International intervention means intervention mainly by America and Europe. African militaries are the problem, not the solution. As for U.N. peacekeeping forces, various countries are paid a thousand dollars per month for each soldier they send. These soldiers are for their governments a valuable asset to be kept carefully out of harm’s way. They are ineffectual because they and their governments have every interest in not resisting the makers of coups and revolutions, which is the whole point of peacekeeping. In this way, the U.N. contributes to “the conflict trap.” The alternative, Collier says, is for Europe and the United States to develop “rapid reaction forces” that will, in some cases, be required to maintain the peace for years until the dynamics of the rule of law and of economic and social development can gain a measure of traction. Note that Collier is not advocating military intervention to advance grand geopolitical goals but simply to give development a chance among the bottom billion.

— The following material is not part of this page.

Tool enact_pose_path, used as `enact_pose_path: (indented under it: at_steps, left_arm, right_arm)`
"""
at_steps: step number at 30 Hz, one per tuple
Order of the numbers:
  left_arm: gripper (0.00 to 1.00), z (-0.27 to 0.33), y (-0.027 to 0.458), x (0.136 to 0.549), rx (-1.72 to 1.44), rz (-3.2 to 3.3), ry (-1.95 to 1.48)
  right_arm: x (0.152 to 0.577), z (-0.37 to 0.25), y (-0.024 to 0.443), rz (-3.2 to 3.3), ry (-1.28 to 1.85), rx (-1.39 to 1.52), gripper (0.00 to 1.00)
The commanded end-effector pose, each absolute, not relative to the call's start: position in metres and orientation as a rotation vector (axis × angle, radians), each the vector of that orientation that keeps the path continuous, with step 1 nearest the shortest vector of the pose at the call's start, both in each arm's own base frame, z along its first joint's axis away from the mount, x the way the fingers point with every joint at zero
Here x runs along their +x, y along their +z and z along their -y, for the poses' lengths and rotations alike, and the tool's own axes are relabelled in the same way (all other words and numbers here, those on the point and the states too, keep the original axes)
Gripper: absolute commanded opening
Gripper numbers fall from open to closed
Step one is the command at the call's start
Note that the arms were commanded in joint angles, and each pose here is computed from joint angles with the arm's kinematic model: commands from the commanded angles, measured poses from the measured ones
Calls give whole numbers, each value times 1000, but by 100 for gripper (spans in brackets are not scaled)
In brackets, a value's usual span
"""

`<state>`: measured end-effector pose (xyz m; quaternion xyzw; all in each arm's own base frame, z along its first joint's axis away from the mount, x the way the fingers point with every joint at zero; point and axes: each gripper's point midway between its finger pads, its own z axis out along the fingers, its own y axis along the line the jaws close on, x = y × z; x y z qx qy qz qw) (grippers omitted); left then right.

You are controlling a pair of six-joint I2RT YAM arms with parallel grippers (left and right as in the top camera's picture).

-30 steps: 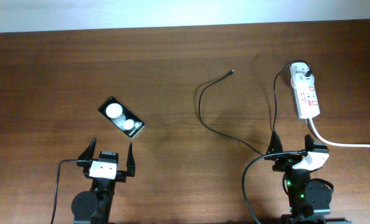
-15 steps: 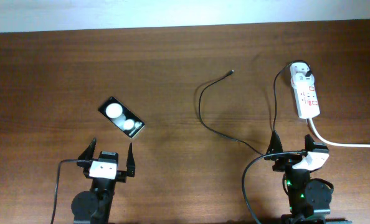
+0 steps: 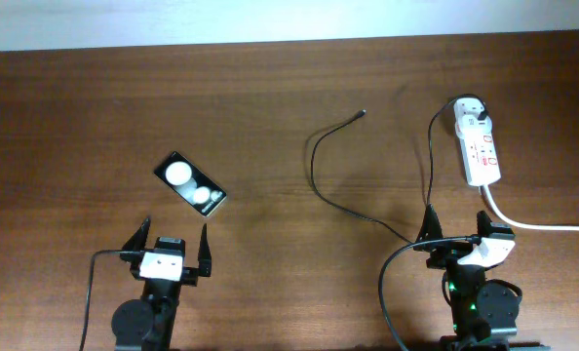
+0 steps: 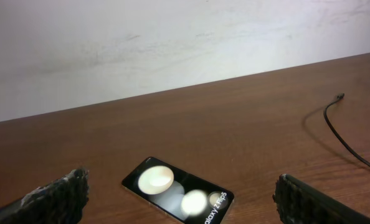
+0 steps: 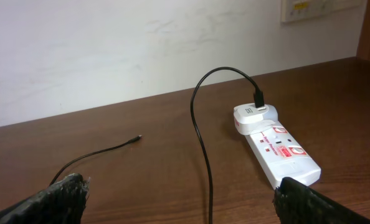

The rich countries need to be similarly assertive in imposing international standards on everything from human rights to trade policy. “The international community has so much at stake in these situations that it has to learn to be comfortable with infringing upon sovereignty.” Africans who have a stake in perpetuating the conflict trap will complain about this new “colonialism,” but we will just have to learn to live with that, says Collier. “If Iraq is allowed to become another Somalia, with the cry ‘Never intervene,’ the consequences will be as bad as Rwanda.”
The phrase “policeman of the world” was presumably discredited during the Vietnam era. But even the best neighborhoods have policemen, and the worst cannot survive without them. Policemen operate under the law to prevent the depredations of the lawless. The really poor live in a large and lawless neighborhood, and, if the United States, Britain, and France—and, increasingly, Germany and Japan—do not police the neighborhood, who will? This is among the questions raised and arguments advanced by one of the most important books on world poverty in a very long time, Paul Collier’s The Bottom Billion: Why the Poorest Countries Are Failing and What Can Be Done About It.